O presidente Jair Bolsonaro disse nesta quarta-feira (3) que o preço do petróleo no mercado internacional deve subir mais nas próximas semanas, impactando novamente o preço dos combustíveis no Brasil. Para ele, isso reforça a necessidade de troca do comando da Petrobras. No mês passado, Bolsonaro anunciou a indicação do general Joaquim Silva e Luna para assumir a presidência da estatal, no lugar de Roberto Castello Branco, que está no cargo desde o início do governo.

O mandato de Castello Branco acaba em 20 de março e a troca ainda precisa ser deliberada pelo Conselho de Administração da Petrobras. Bolsonaro participou, nesta quarta-feira, em Brasília, de um encontro com embaixadores de países do Golfo Pérsico, região que concentra a maior parte da produção de petróleo do mundo. “Falei sobre petróleo e eles acham que o preço ainda não está muito adequado, pode ser que tenhamos uma alta no petróleo nas próximas semanas. Isso complica pra gente e reforça nosso interesse em efetivamente mudar o presidente da Petrobras”, disse o presidente, ao deixar a residência do embaixador do Kuwait no Brasil, Nasser Riden T. Almotairi.

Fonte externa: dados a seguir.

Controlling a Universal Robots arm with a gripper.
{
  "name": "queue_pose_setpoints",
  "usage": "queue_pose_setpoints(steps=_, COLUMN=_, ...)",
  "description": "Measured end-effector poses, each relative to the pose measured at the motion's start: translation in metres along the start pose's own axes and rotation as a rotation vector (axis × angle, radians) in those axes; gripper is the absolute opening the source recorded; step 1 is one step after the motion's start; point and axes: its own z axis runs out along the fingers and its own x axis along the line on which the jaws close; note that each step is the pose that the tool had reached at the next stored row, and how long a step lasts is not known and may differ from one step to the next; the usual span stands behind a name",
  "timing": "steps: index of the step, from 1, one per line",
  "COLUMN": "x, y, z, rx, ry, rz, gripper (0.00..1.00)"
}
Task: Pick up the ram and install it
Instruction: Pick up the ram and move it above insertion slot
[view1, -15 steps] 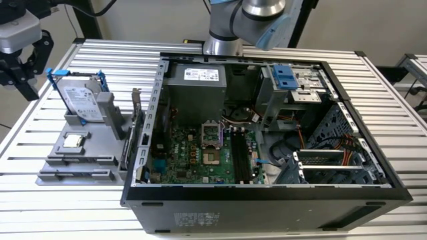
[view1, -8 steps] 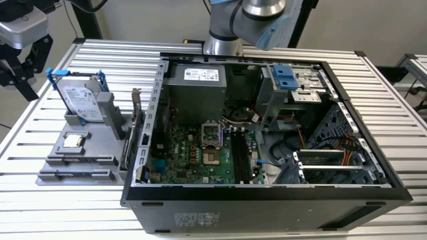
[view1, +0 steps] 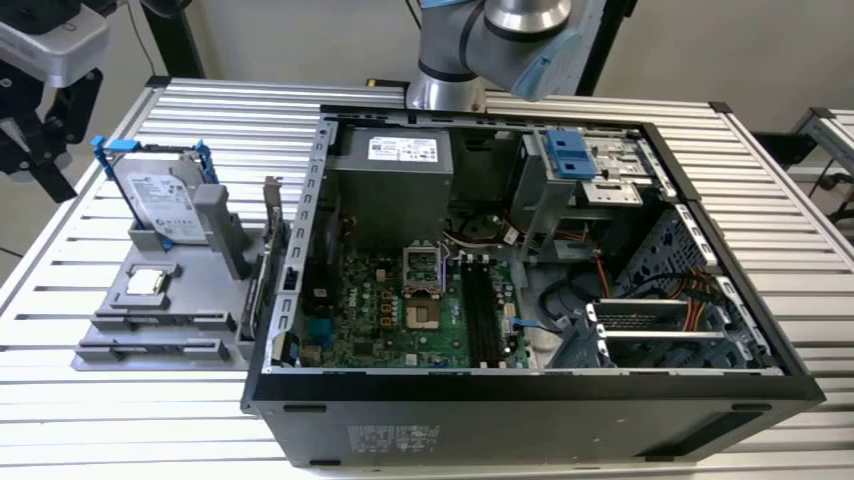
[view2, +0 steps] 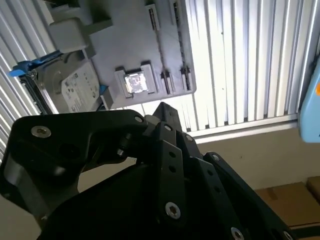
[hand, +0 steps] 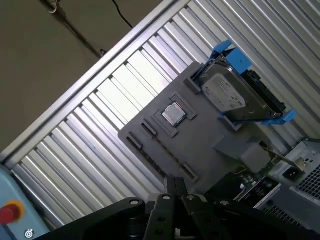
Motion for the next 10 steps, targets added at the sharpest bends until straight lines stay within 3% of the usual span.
queue_pose_setpoints(steps=10, x=-0.0001, y=-0.0002, z=-0.0001, rx=-0.0004, ry=0.0047, rz=-0.125, gripper=0.0)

O presidente reforçou que não se trata de uma interferência na estatal, mas que a empresa pode colaborar com outros órgãos em medidas como combate a cartéis e adulteração de combustíveis e na diversificação do mercado de refino de petróleo. “Tem uma refinaria, de um dos embaixadores, que está operando com 70% da capacidade. Lamento informar, mas parece que poderíamos estar refinando mais e há interesses, que estamos apurando, em refinar menos para nos obrigar a importar o óleo diesel, o que encarece o produto final aqui no Brasil”, explicou Bolsonaro.

Preços dos combustíveis

Os preços praticados nas refinarias da Petrobras são reajustados de acordo com a taxa de câmbio e a variação do preço internacional do petróleo, negociado em dólar. Na terça-feira (2), o preço da gasolina, do diesel e gás de cozinha aumentaram novamente nas refinarias. Na segunda-feira (1º), o governo editou um decreto e uma medida provisória que zera as alíquotas da contribuição do PIS e da Cofins, impostos federais, incidentes sobre a comercialização e a importação do óleo diesel e do gás liquefeito de petróleo (GLP) de uso residencial.

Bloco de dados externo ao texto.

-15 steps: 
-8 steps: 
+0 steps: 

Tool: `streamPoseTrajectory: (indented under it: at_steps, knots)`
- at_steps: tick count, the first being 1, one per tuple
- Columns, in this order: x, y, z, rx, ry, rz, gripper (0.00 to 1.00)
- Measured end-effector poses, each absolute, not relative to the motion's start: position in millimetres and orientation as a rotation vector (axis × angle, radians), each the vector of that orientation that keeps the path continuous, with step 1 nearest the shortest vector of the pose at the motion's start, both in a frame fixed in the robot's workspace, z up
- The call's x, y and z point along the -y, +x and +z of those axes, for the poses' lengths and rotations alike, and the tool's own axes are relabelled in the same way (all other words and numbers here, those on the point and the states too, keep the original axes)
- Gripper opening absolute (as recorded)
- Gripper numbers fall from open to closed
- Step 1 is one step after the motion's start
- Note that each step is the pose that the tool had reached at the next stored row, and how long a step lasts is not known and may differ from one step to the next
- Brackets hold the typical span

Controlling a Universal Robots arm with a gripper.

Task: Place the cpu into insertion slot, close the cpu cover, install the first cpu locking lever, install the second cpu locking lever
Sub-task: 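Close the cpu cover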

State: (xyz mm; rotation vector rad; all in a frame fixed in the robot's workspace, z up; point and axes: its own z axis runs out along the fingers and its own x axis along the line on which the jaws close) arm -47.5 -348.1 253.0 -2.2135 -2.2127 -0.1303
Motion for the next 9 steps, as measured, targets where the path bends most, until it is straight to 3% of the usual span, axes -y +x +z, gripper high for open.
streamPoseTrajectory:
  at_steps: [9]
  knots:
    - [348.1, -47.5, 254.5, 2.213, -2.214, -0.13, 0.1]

Em relação ao diesel, a diminuição terá validade durante os meses de março e abril. Já para o gás de cozinha a medida é permanente. Para Bolsonaro, é importante agora que o Congresso aprove o projeto de lei complementar enviado pelo Executivo que altera a forma de cobrança do ICMS, que é um imposto estadual, sobre combustíveis e lubrificantes. O texto propõe que haja uma incidência única do ICMS sobre esses produtos.